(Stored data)
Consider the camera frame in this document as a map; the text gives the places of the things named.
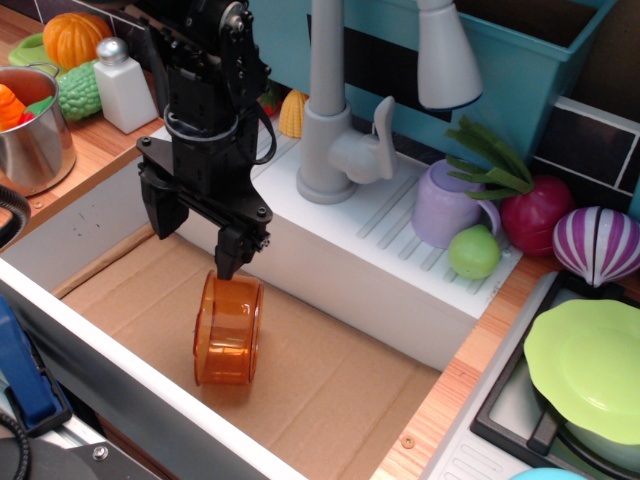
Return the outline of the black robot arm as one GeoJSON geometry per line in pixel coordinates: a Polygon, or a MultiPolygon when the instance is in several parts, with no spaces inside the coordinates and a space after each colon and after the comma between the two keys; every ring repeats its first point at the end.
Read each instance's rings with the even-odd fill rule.
{"type": "Polygon", "coordinates": [[[136,1],[144,25],[167,140],[137,148],[143,202],[164,239],[196,212],[218,226],[214,257],[230,280],[269,242],[272,211],[252,184],[275,144],[258,152],[258,133],[273,126],[259,103],[270,68],[253,38],[245,1],[136,1]]]}

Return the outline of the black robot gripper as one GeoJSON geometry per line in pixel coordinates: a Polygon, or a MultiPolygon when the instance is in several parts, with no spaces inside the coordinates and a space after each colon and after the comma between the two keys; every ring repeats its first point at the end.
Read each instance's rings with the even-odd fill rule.
{"type": "Polygon", "coordinates": [[[269,245],[272,212],[251,181],[258,126],[269,118],[257,94],[243,87],[234,97],[218,72],[168,70],[164,123],[168,140],[138,141],[142,200],[159,239],[174,233],[191,211],[218,225],[217,277],[231,280],[269,245]]]}

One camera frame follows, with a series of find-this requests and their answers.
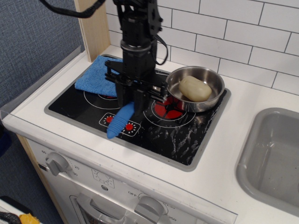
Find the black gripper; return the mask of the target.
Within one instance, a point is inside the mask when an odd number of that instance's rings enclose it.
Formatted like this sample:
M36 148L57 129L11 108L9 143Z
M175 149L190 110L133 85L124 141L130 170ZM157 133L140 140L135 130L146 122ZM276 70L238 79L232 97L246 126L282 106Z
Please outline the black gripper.
M123 61L106 61L106 79L115 83L120 108L134 101L134 115L148 108L150 98L165 101L166 82L156 74L157 49L123 50Z

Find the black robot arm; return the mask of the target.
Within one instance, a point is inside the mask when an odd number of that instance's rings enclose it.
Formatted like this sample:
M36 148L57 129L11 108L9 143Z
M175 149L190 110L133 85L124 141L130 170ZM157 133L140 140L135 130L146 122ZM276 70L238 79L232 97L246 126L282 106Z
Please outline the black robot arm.
M151 99L164 102L167 83L155 71L158 32L163 19L155 0L115 0L120 21L122 62L107 61L106 79L114 82L119 107L134 104L134 115L148 108Z

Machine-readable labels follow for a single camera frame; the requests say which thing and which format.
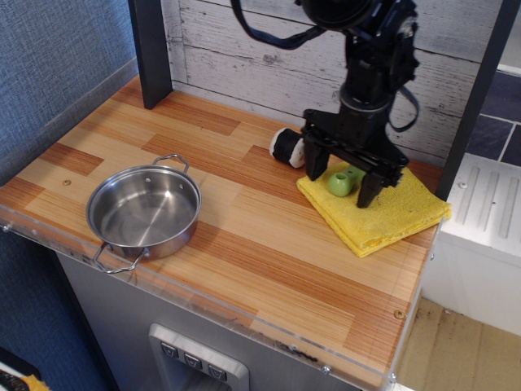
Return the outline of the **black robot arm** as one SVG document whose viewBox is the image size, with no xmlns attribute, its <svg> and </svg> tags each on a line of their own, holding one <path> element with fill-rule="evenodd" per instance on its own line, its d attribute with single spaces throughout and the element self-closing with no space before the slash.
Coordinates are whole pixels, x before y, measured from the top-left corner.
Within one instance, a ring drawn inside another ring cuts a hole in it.
<svg viewBox="0 0 521 391">
<path fill-rule="evenodd" d="M 401 180 L 408 158 L 390 141 L 386 128 L 396 93 L 413 105 L 405 88 L 414 79 L 414 35 L 418 30 L 412 1 L 303 1 L 318 27 L 345 36 L 347 77 L 339 90 L 337 113 L 304 112 L 305 169 L 311 180 L 337 156 L 365 172 L 357 205 L 370 206 L 385 187 Z"/>
</svg>

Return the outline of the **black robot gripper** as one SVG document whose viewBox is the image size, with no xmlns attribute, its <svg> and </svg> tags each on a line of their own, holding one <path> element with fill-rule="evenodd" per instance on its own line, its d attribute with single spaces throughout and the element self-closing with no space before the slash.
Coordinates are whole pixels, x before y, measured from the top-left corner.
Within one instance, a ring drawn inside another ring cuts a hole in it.
<svg viewBox="0 0 521 391">
<path fill-rule="evenodd" d="M 305 110 L 302 136 L 309 179 L 318 179 L 334 155 L 366 172 L 358 208 L 368 208 L 383 187 L 397 186 L 409 161 L 386 134 L 393 103 L 393 97 L 378 103 L 347 97 L 341 99 L 337 113 Z"/>
</svg>

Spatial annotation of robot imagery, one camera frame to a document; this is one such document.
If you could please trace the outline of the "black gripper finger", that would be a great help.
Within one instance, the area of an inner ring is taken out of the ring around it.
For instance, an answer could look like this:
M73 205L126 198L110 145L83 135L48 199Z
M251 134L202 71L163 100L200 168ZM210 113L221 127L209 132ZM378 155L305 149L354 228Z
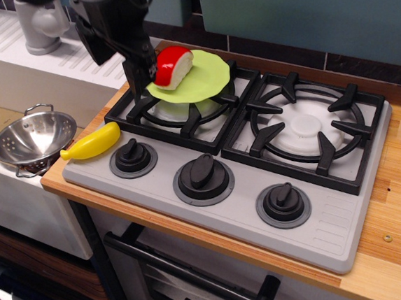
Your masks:
M132 54L123 62L123 69L132 92L142 92L154 82L157 73L157 55L154 49L142 52L141 55Z
M95 63L101 66L118 52L111 38L111 25L105 18L89 23L83 18L76 21L80 40Z

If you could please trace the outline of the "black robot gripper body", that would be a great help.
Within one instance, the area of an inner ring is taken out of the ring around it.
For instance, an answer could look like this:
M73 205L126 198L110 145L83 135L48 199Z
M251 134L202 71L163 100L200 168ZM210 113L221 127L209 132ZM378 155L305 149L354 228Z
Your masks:
M111 26L111 38L118 53L127 58L153 49L143 28L151 0L72 0L78 18L89 23L105 18Z

== Required action ==
The word "size" occurs on some lines of the data. Give the number of those lines only.

== Finished task ==
2